Honey, do you know how the Snowflake algorithm works?

SnowFlake is an open-source distributed ID generation algorithm for Twitter. The idea is to use a 64-bit long number as a globally unique ID. It is widely used in distributed systems, and the introduction of time stamps for IDS is basically self-incrementing, with detailed annotations in the following code. \

One of the 64 bits is unused and 41 bits are used as the number of milliseconds, 10 bits are used as the work machine ID, and 12 bits are used as the serial number.

To give you an example, consider the following 64 bit long:

The first part, which is a bit: 0, is meaningless.
The second part is 41 bits: the timestamp.
The third part contains five bits: the machine room ID, 10001.
The fourth part has five bits: the machine ID, 1 1001.
The fifth part is the 12 bits: the serial number, which is the serial number of the ID generated at the same time in a millisecond on a machine in a machine room, 0000 00000000.

①1 bit: No, why not?

Since the first bit in binary is a 1, it is a negative number, but the generated ID is a positive number, so the first bit is always 0.

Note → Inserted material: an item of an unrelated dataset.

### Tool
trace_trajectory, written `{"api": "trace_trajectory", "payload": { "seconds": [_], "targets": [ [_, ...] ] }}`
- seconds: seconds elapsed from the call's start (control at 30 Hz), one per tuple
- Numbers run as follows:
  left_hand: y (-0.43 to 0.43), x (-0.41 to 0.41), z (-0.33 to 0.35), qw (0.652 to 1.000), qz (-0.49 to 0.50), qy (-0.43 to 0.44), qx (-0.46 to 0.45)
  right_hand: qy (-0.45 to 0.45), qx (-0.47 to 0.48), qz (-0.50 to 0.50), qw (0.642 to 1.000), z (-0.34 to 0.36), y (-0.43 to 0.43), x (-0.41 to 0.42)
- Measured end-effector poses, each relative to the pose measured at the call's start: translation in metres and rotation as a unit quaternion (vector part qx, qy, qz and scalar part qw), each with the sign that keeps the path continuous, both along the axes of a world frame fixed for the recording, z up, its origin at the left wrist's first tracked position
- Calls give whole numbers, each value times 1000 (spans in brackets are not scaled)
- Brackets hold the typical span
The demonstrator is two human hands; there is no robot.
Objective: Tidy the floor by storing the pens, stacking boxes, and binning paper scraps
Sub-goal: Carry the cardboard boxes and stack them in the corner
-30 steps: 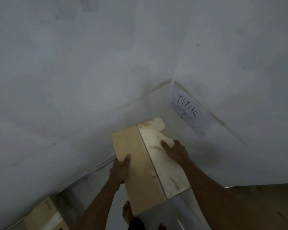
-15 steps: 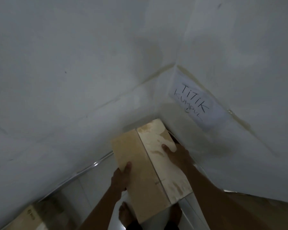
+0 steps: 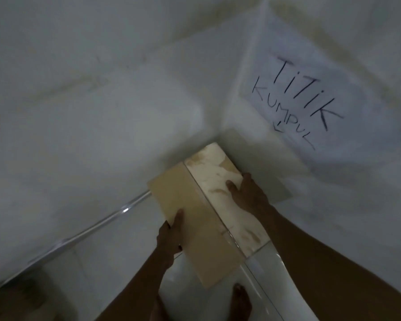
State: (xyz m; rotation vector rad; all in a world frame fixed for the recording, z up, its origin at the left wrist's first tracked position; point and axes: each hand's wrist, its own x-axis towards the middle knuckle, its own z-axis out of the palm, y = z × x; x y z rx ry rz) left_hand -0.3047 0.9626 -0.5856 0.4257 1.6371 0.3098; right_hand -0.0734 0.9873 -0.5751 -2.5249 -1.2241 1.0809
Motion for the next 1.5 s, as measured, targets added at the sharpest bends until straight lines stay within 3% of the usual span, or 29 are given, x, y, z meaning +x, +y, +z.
{"api": "trace_trajectory", "payload": {
  "seconds": [0.37, 0.63, 0.73, 0.87, 0.93, 1.07, 1.13, 1.5],
  "targets": [
    [22, 36, -94, 999, 39, -9, 20, -9, 3, 25, 1000, -104, 33, 27],
    [34, 45, -110, 999, 16, -46, 8, -40, 38, 6, 998, -135, 31, 36],
    [34, 45, -106, 998, 19, -55, -10, -77, 21, -92, 993, -123, 11, 29],
    [45, 34, -105, 997, -1, -69, -42, -115, 14, -294, 949, -105, -41, 4],
    [49, 30, -106, 996, -13, -76, -45, -81, -23, -409, 909, -103, -65, -5],
    [53, 33, -106, 994, -34, -99, -41, 146, -24, -579, 802, -110, -77, -9],
    [55, 35, -107, 994, -40, -92, -36, 183, -7, -562, 807, -111, -73, -10],
    [89, 63, -105, 995, -55, -78, -24, 175, 60, -510, 840, -109, -45, 15]
  ]
}}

②41 bit: indicates the timestamp in milliseconds.

41 bits can represent as many as 2^ 41-1 milliseconds, or 69 years in adult years.

③10 bit: Record the working machine ID, indicating that the service can be deployed on a maximum of 2^10 machines, i.e. 1024 machines.

However, five bits represent the machine room ID and five bits represent the machine ID. A maximum of 2 ^ 5 equipment rooms (32 equipment rooms). Each equipment room can represent 2 ^ 5 machines (32 machines), or it can be determined based on the actual situation of your company.

④12 bit: This is used to record different ids generated in the same millisecond.

The largest positive integer represented by 12 bits is 2 ^ 12-1 = 4096, which means you can use the 12 bits to distinguish 4096 different ids in the same millisecond.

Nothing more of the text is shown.